Russell Taylor: In praise of people

The Culture, Media and Sport Select Committee recently threatened the Football Association, the Premier League and the Football League with intrusive legislation unless it becomes more ‘diverse’ and ‘inclusive’. If football clubs were embezzling fans or people trafficking, I’d be in favour of legal action, but there’s nothing indisputably right and proper about diversity and inclusiveness, and no reason why ministers should be sticking their noses into the affairs of private individuals who fail to share their values.

It’s ironic that football is so often accused of racism and all those other prejudices that keep liberals up at night. Thirty years ago, football clubs were openly racist, with chairmen, managers and fans making no secret of their preference for English players. It soon became apparent that excluding skilful players on the basis of their colour was counterproductive. Consequently, more and more black players came into the game, and through familiarity and admiration for their talent, racism towards them melted away. All this was achieved by the kind of people our elites regard as knuckle-dragging bigots, without the aid of positive discrimination or anti-racist witch-hunts.

Despite this, football continues to be treated with suspicion by our elites, which probably says more about their perception of the game’s supporters than any valid fears about racism. The prejudices of our elites play to their own sense of moral superiority, and support a narrative that justifies them extending their power over infuriatingly free-minded citizens, ostensibly in defence of oppressed minorities. That their obsession with fads like diversity and inclusiveness promise to drag us away from a meritocracy towards a caste system doesn’t trouble them one iota.

To demand diversity and inclusiveness in any enterprise is to say that a proportion of its participants should be chosen because they are the kind of people who suffer most from a lack of diversity and inclusiveness. In other words, the defining quality of such people should not be their aptitude or personality but their membership of a designated victim group. Those assembled to perform a particular task should not be the best people for the job, but merely a rainbow alliance of different races, genders, physical abilities and sexual orientations.

This assumes that individuals identify themselves according to their victim group allegiance (should they have one), and will experience a debilitating sense of alienation if their group is not properly represented in any gathering of people. Apparently, they cannot relate with others on the basis of common interests, values or ambitions. It is the thing about them that has historically attracted adverse discrimination they wish to be respected for, judged on and identified by.

If you’re against bigotry you should favour people being judged on what they can do, on what they bring to the table, rather than on some largely irrelevant feature about them, such as their colour. But a commitment to diversity and inclusiveness means highlighting that very irrelevance and insisting it become a person’s defining feature. However good your intentions, treating a black person as black first, and a person second, is racist.

The belief that diversity and inclusiveness are indisputable virtues deserving of government enforcement is clearly contentious. So why not let people make up their own minds? If I want the staff at my business to mirror our diverse society, and to hell with their quality, that should be my decision. But if I prefer to employ people on the basis of their ability alone, I shouldn’t have to endure morally-outraged ministers threatening me with legal action.

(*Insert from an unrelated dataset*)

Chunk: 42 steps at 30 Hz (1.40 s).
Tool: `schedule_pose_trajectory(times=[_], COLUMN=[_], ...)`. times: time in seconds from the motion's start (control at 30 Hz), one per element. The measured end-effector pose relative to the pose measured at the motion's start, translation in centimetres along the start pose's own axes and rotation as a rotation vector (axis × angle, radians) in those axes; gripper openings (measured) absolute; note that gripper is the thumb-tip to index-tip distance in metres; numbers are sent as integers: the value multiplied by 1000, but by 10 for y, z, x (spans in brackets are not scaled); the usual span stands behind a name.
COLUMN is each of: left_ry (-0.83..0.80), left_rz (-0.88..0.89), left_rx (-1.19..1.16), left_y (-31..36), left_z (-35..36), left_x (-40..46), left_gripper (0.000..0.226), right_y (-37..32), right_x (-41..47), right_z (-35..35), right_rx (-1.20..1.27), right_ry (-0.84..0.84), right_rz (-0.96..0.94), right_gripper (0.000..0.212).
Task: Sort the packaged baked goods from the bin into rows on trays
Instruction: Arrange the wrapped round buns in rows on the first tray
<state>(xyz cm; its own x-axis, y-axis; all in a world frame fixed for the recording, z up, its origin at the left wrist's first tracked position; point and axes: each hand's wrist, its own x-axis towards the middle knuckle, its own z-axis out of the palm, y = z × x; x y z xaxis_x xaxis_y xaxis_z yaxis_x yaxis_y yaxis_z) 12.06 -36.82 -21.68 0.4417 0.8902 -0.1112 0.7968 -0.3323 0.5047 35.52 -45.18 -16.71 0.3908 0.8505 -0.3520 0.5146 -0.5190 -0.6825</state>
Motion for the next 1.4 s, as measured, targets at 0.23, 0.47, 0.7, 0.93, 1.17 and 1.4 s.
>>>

The reason this choice is off the table is down to moral relativism, which tells us everything is subjective, so there are no grounds for describing anything as better or worse, meaning a person’s character and talent should be irrelevant to their prospects. Once you believe this, the only explanation for disparity of outcome is prejudice against some conspicuous difference in certain individuals: their race, creed, sexuality and so on.

Despite having little connection to observable reality, relativism has long seized the imagination of our elites, who allow it to inform many of their preferred policies. Whether they do this is because it is politically expedient, because their non-judgmental zeal makes them feel good about themselves, or they are just intellectually confused, is a moot point. What really matters is that once you let relativism influence your thinking, you quickly come to the conclusion that things like diversity and inclusiveness are unarguable moral imperatives that deserve to be shoved down people’s throats.

2 comments on “Russell Taylor: In praise of people

  1. Nick
    April 24, 2013 at 8:47 pm #

    I sadly agree with the writer. I thought by now that six form debates would be consigned to the dustbin of history but socialism never dies it seems…moral relativism!! Ho and indeed hum!

  2. zbcustom
    April 27, 2013 at 10:24 pm #

    Naturally the logical conclusion to all this nonsense will be a demand for a representative number of one legged footballers. However it is unlikely that another “inclusiveness” measure that I espouse will ever become fashionable amongst this set. That would see the abolition of women only sporting competition. If women believe that they are entitled to the same prize money as men at, say, Wimbledon, then let them compete in an open competition. It may seem harsh but this same line of fuzzy thinking would see the abolition of the Paralympics and other restricted entry events. If a two legged man (or woman) wanted to play basketball in a wheelchair, what’s to stop them if this line of thinking goes full cycle?